Fórum fortalecerá comunicação nos territórios

Para o Fala Roça, a criação desse Fórum é essencial para garantir um espaço democrático de diálogo que possa apontar caminhos para garantir direitos à educação, cultura, meio ambiente, equidade racial e desenvolvimento comunitário. Além disso, a organização acredita que é necessário criar um observatório da violência contra jornalistas e comunicadores, em âmbito estadual, e que os estados também devem fazer algo semelhante, dando voz às pessoas que produzem comunicação nas favelas e periferias do Brasil.

“Existem muitos veículos de mídias em diferentes formatos nas favelas do Rio de Janeiro que vão além da produção jornalística. Eles movimentam a cultura, promovem ações locais e são geradores de dados que, em muitos casos, o Estado não tem.”, comenta o diretor de jornalismo Michel Silva.

MPF recomenda aprovação

O Ministério Público Federal (MPF), pela Procuradoria Regional dos Direitos do Cidadão (PRDC-RJ), enviou à Alerj manifestação favorável à criação do fórum.
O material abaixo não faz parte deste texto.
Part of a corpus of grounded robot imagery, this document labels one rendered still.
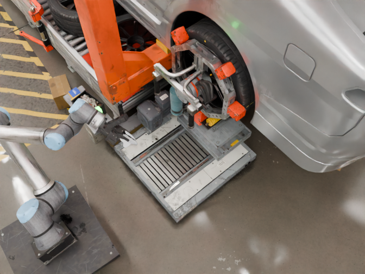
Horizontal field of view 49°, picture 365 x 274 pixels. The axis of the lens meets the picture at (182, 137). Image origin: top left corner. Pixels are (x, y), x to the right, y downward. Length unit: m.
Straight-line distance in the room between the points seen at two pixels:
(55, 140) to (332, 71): 1.31
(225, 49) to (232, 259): 1.48
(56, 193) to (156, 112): 0.93
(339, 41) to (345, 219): 1.77
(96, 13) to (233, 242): 1.81
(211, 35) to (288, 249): 1.61
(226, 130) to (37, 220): 1.52
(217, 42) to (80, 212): 1.44
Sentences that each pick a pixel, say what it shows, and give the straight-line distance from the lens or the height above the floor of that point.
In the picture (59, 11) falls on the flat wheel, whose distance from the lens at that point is 3.70.
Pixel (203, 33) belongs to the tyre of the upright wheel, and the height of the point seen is 1.17.
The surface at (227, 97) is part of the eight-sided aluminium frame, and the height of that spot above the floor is 0.97.
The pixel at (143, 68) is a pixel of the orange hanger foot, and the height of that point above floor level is 0.68.
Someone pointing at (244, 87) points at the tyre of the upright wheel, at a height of 1.01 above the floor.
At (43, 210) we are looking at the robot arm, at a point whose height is 0.58.
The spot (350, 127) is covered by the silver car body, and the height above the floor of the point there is 1.30.
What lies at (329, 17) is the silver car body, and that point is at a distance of 1.83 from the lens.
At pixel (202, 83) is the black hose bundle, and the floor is 1.04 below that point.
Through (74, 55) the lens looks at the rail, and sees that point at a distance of 3.46.
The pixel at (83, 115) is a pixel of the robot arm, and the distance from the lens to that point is 2.03.
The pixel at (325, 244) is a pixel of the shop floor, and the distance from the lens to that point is 3.14.
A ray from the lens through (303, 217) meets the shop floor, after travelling 3.16.
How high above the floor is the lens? 2.86
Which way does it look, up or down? 59 degrees down
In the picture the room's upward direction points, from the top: straight up
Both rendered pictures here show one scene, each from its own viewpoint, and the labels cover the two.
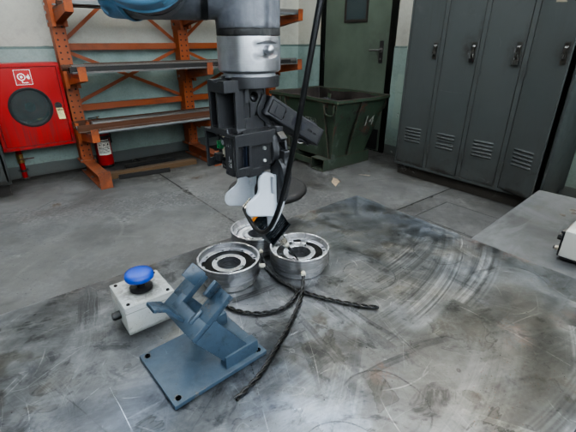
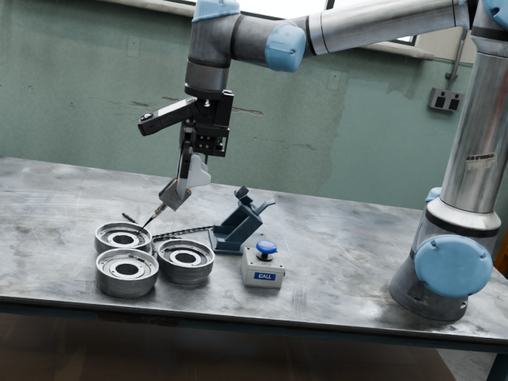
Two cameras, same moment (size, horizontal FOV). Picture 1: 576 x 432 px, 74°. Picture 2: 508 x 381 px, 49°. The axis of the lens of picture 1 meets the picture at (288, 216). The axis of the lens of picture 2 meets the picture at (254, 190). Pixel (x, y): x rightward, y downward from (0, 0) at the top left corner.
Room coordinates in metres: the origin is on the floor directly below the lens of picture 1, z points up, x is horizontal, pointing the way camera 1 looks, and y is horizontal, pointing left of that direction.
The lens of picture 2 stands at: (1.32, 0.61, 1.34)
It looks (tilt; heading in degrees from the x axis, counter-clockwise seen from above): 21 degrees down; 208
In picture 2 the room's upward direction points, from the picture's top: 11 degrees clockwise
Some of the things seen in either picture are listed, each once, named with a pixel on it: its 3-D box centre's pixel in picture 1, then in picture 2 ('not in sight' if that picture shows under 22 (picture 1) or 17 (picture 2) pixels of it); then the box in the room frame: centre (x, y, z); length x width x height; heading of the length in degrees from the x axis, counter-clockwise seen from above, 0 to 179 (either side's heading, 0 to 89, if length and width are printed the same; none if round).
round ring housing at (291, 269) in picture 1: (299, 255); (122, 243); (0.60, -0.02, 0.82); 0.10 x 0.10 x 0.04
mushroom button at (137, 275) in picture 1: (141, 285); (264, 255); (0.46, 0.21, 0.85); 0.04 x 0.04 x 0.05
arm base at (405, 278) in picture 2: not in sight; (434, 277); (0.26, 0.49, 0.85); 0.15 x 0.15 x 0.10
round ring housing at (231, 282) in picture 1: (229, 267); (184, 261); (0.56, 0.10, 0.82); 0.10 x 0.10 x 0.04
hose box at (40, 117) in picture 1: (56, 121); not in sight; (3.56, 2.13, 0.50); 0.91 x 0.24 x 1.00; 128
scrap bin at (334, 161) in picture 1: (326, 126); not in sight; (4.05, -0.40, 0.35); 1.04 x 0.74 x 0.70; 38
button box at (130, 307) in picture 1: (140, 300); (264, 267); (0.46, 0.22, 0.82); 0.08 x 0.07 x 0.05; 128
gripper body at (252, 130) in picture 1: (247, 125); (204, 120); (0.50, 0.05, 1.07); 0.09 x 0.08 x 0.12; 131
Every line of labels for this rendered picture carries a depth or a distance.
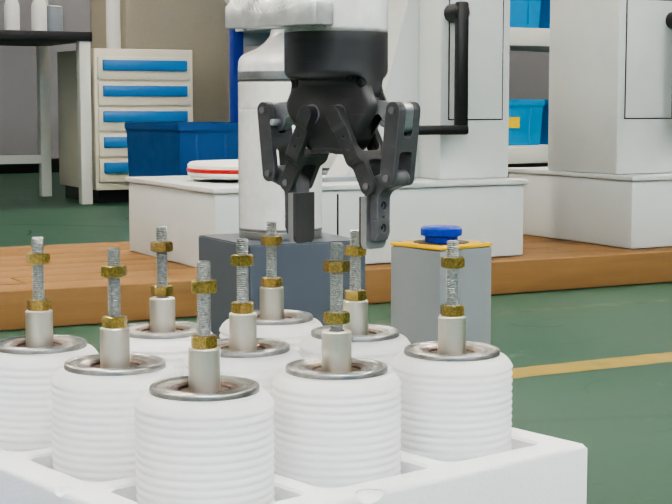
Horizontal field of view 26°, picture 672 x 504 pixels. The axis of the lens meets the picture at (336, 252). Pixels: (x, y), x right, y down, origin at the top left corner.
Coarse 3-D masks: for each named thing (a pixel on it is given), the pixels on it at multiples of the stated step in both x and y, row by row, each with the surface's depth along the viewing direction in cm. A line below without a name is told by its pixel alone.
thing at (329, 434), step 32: (288, 384) 105; (320, 384) 103; (352, 384) 103; (384, 384) 105; (288, 416) 105; (320, 416) 103; (352, 416) 103; (384, 416) 105; (288, 448) 105; (320, 448) 104; (352, 448) 104; (384, 448) 105; (320, 480) 104; (352, 480) 104
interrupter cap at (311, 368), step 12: (300, 360) 110; (312, 360) 110; (360, 360) 110; (372, 360) 110; (288, 372) 106; (300, 372) 105; (312, 372) 105; (324, 372) 105; (336, 372) 105; (348, 372) 105; (360, 372) 105; (372, 372) 105; (384, 372) 106
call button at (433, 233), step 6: (420, 228) 140; (426, 228) 139; (432, 228) 138; (438, 228) 138; (444, 228) 138; (450, 228) 138; (456, 228) 139; (420, 234) 140; (426, 234) 139; (432, 234) 138; (438, 234) 138; (444, 234) 138; (450, 234) 138; (456, 234) 139; (426, 240) 139; (432, 240) 139; (438, 240) 139; (444, 240) 138
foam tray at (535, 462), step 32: (512, 448) 118; (544, 448) 113; (576, 448) 114; (0, 480) 108; (32, 480) 104; (64, 480) 104; (128, 480) 104; (288, 480) 104; (384, 480) 104; (416, 480) 104; (448, 480) 105; (480, 480) 107; (512, 480) 109; (544, 480) 112; (576, 480) 114
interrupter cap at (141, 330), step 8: (136, 328) 126; (144, 328) 127; (176, 328) 127; (184, 328) 126; (192, 328) 126; (136, 336) 122; (144, 336) 122; (152, 336) 122; (160, 336) 122; (168, 336) 122; (176, 336) 122; (184, 336) 123
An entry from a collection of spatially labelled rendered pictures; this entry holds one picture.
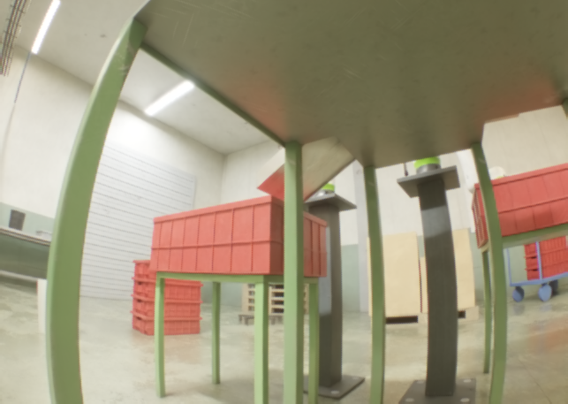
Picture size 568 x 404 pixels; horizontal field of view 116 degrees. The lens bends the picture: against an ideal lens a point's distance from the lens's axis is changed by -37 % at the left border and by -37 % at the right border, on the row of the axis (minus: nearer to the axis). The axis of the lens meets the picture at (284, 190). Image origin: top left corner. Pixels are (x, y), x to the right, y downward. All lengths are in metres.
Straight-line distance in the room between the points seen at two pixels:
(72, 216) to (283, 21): 0.44
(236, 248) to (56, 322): 0.59
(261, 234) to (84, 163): 0.54
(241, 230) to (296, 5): 0.61
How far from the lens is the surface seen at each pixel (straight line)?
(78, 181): 0.39
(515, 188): 1.18
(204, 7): 0.51
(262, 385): 0.84
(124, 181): 6.20
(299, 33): 0.53
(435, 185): 1.22
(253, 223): 0.81
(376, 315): 0.97
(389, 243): 3.24
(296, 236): 0.74
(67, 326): 0.39
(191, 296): 2.76
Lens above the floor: 0.51
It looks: 19 degrees up
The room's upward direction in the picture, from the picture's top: straight up
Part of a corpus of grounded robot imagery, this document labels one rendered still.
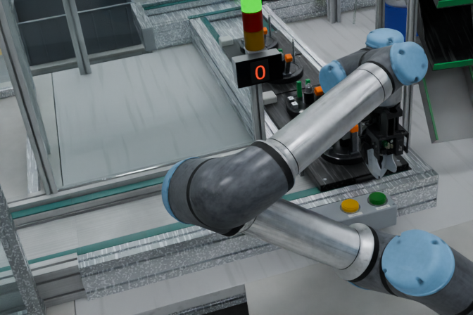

Essa posição é parte dos encaminhamentos da reunião feita com comunicadores populares e de favelas, na sede do órgão.

Na reunião, o procurador Regional dos Direitos do Cidadão, Julio José Araujo Junior, destacou que o objetivo era compreender as demandas trazidas pelos comunicadores e criar o canal de diálogo sugerido em relatório do Conselho Nacional dos Direitos Humanos (CNDH) após missão no Estado.

“O MPF pode fortalecer as articulações necessárias e se tornar um parceiro, um aliado a ser acionado em determinadas situações, reverberando uma questão relevante e servindo, em outros casos, como impulsionador de denúncias”, ponderou o procurador.

Outros encaminhamentos do encontro foram discutidos como o mapeamento de leis que não estão sendo cumpridas, como é o caso da Lei estadual 6.892/2014, que fomenta à diversidade cultural por meio de incentivo às rádios e TVs comunitárias; a necessidade de prévio cadastramento na Secretaria de Estado de Comunicação Social; e a proposta de coleta de dados em relação a ameaças a comunicadores e criação de perfis fakes criados para descredibilizar os veículos de favelas.

No relatório, a recomendação feita ao MPF é para que se criem canais diretos com a comunicação popular e de favelas que estejam em territórios atingidos pela violência policial e outros confrontos armados, visto que a comunicação popular tem cumprido papel fundamental de informar, em primeira mão, sobre potenciais violações de direitos humanos.